Stored items from a collection
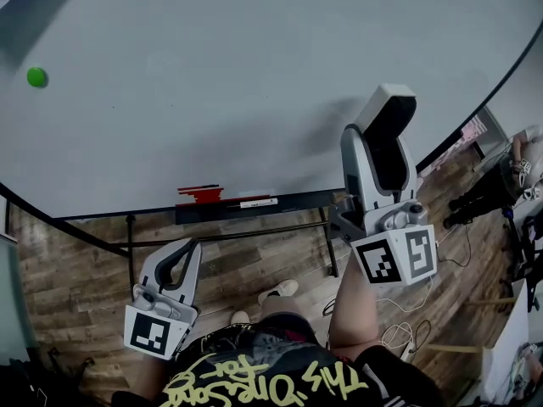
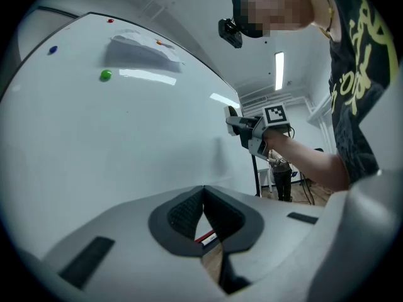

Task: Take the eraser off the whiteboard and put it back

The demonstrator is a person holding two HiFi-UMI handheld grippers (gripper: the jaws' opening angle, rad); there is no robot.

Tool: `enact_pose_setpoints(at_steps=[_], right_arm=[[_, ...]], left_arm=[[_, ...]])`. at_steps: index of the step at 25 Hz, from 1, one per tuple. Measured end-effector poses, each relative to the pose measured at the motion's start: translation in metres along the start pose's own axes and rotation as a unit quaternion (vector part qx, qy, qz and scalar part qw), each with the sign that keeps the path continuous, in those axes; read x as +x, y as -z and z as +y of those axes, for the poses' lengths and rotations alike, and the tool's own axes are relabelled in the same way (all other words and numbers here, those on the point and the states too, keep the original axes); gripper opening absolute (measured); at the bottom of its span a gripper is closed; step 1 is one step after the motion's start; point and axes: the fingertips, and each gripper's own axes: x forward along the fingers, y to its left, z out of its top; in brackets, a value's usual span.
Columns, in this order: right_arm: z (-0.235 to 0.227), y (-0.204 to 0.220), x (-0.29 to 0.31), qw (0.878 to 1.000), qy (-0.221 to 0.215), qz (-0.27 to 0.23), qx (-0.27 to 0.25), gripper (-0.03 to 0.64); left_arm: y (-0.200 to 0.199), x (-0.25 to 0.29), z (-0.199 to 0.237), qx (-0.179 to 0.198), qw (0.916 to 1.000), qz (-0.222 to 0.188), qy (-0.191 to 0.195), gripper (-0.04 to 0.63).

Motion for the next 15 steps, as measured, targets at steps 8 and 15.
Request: enact_pose_setpoints(at_steps=[8,15], right_arm=[[-0.001,0.009,0.011,1.000,0.004,0.004,0.000,0.259],[-0.004,0.020,0.021,1.000,0.009,0.013,0.000,0.259]], left_arm=[[0.003,-0.004,0.006,-0.004,0.9999,0.003,-0.010,0.008],[0.005,-0.007,0.007,-0.007,0.9998,0.006,-0.016,0.008]])
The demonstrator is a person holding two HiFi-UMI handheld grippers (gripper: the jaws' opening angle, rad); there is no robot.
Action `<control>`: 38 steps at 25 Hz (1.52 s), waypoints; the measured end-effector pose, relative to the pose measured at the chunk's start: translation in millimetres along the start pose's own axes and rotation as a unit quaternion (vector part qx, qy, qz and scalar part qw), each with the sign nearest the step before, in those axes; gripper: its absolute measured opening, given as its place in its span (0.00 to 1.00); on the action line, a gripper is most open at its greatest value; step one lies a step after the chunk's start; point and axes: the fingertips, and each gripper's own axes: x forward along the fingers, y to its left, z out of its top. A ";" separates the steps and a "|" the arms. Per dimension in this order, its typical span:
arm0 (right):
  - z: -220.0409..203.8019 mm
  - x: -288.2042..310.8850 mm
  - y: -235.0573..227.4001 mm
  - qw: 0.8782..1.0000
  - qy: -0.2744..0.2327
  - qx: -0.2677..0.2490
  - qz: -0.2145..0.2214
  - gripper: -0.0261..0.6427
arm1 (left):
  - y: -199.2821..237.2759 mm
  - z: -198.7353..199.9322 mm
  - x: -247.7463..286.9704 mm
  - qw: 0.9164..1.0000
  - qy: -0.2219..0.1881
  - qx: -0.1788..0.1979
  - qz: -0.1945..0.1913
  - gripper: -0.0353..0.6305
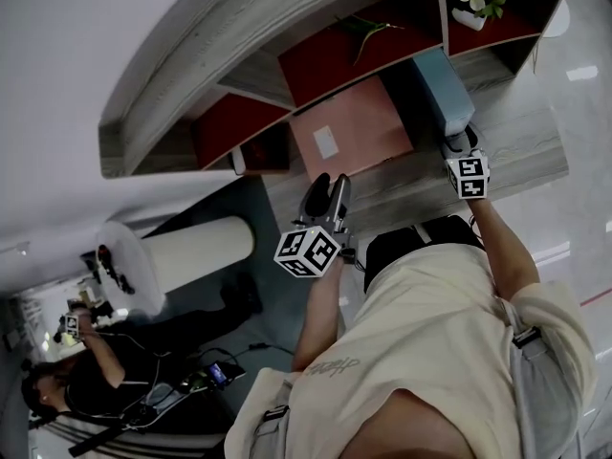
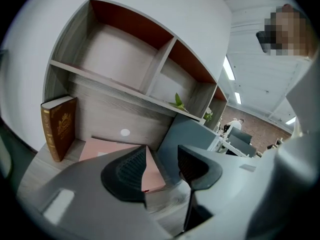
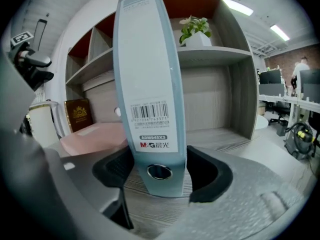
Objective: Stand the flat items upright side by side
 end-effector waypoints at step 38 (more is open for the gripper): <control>-32.9 65.0 133.8 0.964 0.226 0.101 0.099 0.60 | 225.5 -140.8 36.2 0.976 0.157 -0.148 0.030 0.39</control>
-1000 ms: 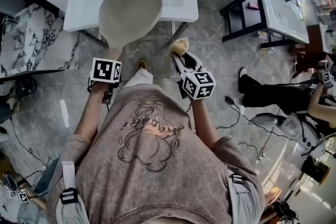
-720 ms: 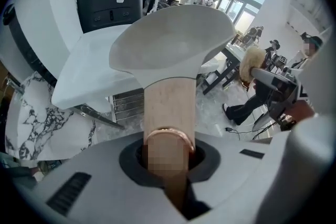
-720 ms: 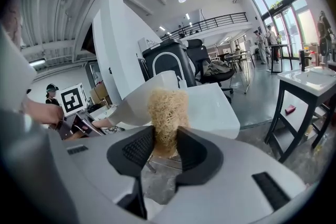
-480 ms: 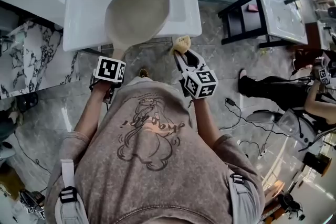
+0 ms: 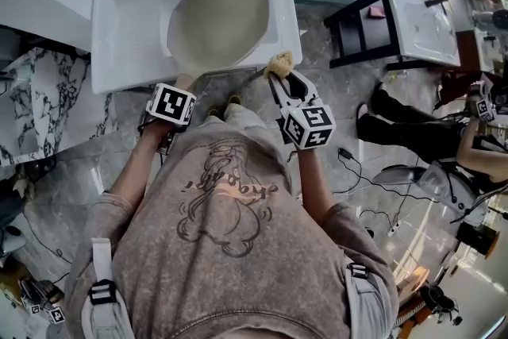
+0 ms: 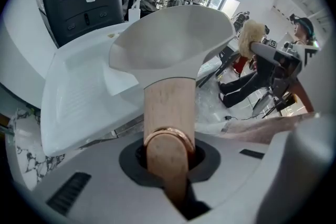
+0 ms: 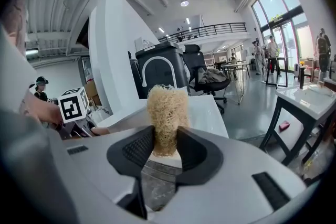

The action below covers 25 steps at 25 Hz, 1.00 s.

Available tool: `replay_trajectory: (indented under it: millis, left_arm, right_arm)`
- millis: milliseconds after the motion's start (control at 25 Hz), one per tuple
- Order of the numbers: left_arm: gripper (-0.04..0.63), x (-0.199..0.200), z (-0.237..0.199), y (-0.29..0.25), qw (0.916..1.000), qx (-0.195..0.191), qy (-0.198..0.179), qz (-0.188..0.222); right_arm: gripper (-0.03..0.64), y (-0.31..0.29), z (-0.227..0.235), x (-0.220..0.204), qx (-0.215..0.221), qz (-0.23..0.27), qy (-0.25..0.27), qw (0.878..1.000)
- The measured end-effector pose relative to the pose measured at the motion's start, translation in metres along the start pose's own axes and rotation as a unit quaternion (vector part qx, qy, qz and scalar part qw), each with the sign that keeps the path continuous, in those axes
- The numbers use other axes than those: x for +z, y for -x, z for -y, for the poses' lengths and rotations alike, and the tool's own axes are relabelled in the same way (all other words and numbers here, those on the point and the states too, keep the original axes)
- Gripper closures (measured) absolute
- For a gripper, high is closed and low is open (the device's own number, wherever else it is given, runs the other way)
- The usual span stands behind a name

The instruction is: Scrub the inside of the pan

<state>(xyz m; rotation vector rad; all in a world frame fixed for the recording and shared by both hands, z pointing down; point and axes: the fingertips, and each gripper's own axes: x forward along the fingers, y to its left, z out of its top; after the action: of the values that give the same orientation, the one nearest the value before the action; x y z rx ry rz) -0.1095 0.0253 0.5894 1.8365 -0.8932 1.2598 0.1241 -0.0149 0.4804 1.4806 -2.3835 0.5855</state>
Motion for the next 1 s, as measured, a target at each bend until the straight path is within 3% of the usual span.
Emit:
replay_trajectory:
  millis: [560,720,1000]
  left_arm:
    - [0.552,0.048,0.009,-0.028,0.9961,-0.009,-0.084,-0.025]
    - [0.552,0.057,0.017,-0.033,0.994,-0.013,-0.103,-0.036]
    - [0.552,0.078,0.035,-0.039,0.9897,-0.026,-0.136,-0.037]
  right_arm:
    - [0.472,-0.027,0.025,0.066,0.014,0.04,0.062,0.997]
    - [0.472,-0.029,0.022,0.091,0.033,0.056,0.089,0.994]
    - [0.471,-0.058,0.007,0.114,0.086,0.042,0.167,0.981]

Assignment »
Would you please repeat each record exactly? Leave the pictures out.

Solution to the exercise »
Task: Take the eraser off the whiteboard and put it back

The demonstrator is a person holding two HiFi-UMI handheld grippers (gripper: the jaws' opening angle, rad); there is no robot.

Tool: `enact_pose_setpoints(at_steps=[_], right_arm=[[_, ...]], left_arm=[[_, ...]])`. at_steps: index of the step at 25 Hz, from 1, one per tuple. Measured end-effector poses, each relative to the pose measured at the motion's start: translation in metres along the start pose's own axes and rotation as a unit quaternion (vector part qx, qy, qz and scalar part qw), each with the sign that keeps the path continuous, in those axes; read x as +x, y as -z and z as +y of those axes, for the poses' lengths and rotations alike, and the tool's own axes are relabelled in the same way (all other words and numbers here, those on the point and the states too, keep the original axes); gripper opening absolute (measured); at the bottom of its span a gripper is closed; step 1 is one step after the motion's start; point and axes: the fingertips, and each gripper's own axes: x forward along the fingers, y to its left, z out of its top; in brackets, a value's usual span.
Columns, in this order: right_arm: z (-0.235 to 0.227), y (-0.204 to 0.220), x (-0.29 to 0.31), qw (0.878 to 1.000), qy (-0.221 to 0.215), qz (-0.27 to 0.23), qx (-0.27 to 0.25), gripper (-0.03 to 0.64); left_arm: y (-0.200 to 0.199), x (-0.25 to 0.29), z (-0.199 to 0.237), qx (-0.179 to 0.198), qw (0.916 to 1.000), qz (-0.222 to 0.188), qy (-0.191 to 0.195), gripper (-0.04 to 0.63).

Motion for the next 15 steps, as measured, targets at steps 8 and 15.
Request: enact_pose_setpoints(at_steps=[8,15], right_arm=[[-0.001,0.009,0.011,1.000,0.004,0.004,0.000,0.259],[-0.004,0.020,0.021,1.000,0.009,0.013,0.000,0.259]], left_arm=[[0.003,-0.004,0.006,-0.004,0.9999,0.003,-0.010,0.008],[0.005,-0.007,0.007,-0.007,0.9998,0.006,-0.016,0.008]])
The demonstrator is a person holding two HiFi-UMI handheld grippers (gripper: the jaws' opening angle, rad); there is no robot.
Action `<control>`: 38 steps at 25 Hz (1.52 s), waypoints; the measured end-effector pose, relative to the pose measured at the chunk's start: translation in millimetres along the start pose's own axes and rotation as a unit quaternion (vector part qx, qy, qz and scalar part qw), each with the sign nearest the step before, in those axes; gripper: its absolute measured opening, given as its place in its span (0.00 to 1.00); on the action line, a gripper is most open at its greatest value; step one lies a step after the chunk's start; point and axes: the fingertips, and each gripper's own axes: x forward along the fingers, y to its left, z out of its top. A ";" separates the steps and a "|" the arms. Per dimension in this order, its typical span:
arm0 (right):
  - z: -220.0409..203.8019 mm
  - x: -288.2042..310.8850 mm
  - y: -235.0573..227.4001 mm
  - qw: 0.8782..1.0000
  - qy: -0.2744..0.2327
  - qx: -0.2677..0.2490
  - qz: -0.2145..0.2214
  - gripper: -0.0261..0.6427
arm1 (left):
  - y: -199.2821..237.2759 mm
  - z: -198.7353..199.9322 mm
  - x: -247.7463..286.9704 mm
  - qw: 0.9164..1.0000
  - qy: -0.2219..0.1881
  - qx: -0.1788..0.1979
  - qz: -0.1945..0.1913
  - gripper: -0.0353..0.6305
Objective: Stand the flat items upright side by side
 end-effector waypoints at step 38 (more is open for the gripper): <control>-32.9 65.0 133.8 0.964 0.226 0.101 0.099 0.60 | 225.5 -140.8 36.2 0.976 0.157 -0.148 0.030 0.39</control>
-1000 ms: 
-720 ms: 
-720 ms: 
-480 ms: 
+0 ms: 
+0 ms: 
+0 ms: 

The action below covers 25 steps at 25 Hz, 1.00 s.

Available tool: `replay_trajectory: (indented under it: millis, left_arm, right_arm)`
- millis: milliseconds after the motion's start (control at 25 Hz), one per tuple
- Order of the numbers: left_arm: gripper (-0.04..0.63), x (-0.199..0.200), z (-0.237..0.199), y (-0.29..0.25), qw (0.916..1.000), qx (-0.195..0.191), qy (-0.198..0.179), qz (-0.188..0.222); right_arm: gripper (-0.03..0.64), y (-0.31..0.29), z (-0.227..0.235), x (-0.220..0.204), qx (-0.215..0.221), qz (-0.23..0.27), qy (-0.25..0.27), qw (0.878..1.000)
- The measured end-effector pose relative to the pose measured at the motion's start, translation in metres along the start pose's own axes and rotation as a unit quaternion (vector part qx, qy, qz and scalar part qw), each with the sign that keeps the path continuous, in those axes
- The numbers use other axes than those: x for +z, y for -x, z for -y, for the poses' lengths and rotations alike, and the tool's own axes are relabelled in the same way (all other words and numbers here, those on the point and the states too, keep the original axes)
- Gripper closures (measured) absolute
- For a gripper, high is closed and low is open (the device's own number, wherever else it is given, runs the other way)
- The usual span stands behind a name

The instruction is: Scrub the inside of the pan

<state>(xyz m; rotation vector rad; all in a world frame fixed for the recording and shared by both hands, z pointing down; point and axes: the fingertips, and each gripper's own axes: x forward along the fingers, y to its left, z out of its top; after the action: of the values that give the same orientation, the one nearest the value before the action; x y z rx ry rz) -0.1095 0.0253 0.5894 1.8365 -0.8932 1.2598 0.1241 -0.0149 0.4804 1.4806 -2.3835 0.5855</state>
Motion for the next 1 s, as measured, a target at each bend until the straight path is within 3% of the usual span.
Emit:
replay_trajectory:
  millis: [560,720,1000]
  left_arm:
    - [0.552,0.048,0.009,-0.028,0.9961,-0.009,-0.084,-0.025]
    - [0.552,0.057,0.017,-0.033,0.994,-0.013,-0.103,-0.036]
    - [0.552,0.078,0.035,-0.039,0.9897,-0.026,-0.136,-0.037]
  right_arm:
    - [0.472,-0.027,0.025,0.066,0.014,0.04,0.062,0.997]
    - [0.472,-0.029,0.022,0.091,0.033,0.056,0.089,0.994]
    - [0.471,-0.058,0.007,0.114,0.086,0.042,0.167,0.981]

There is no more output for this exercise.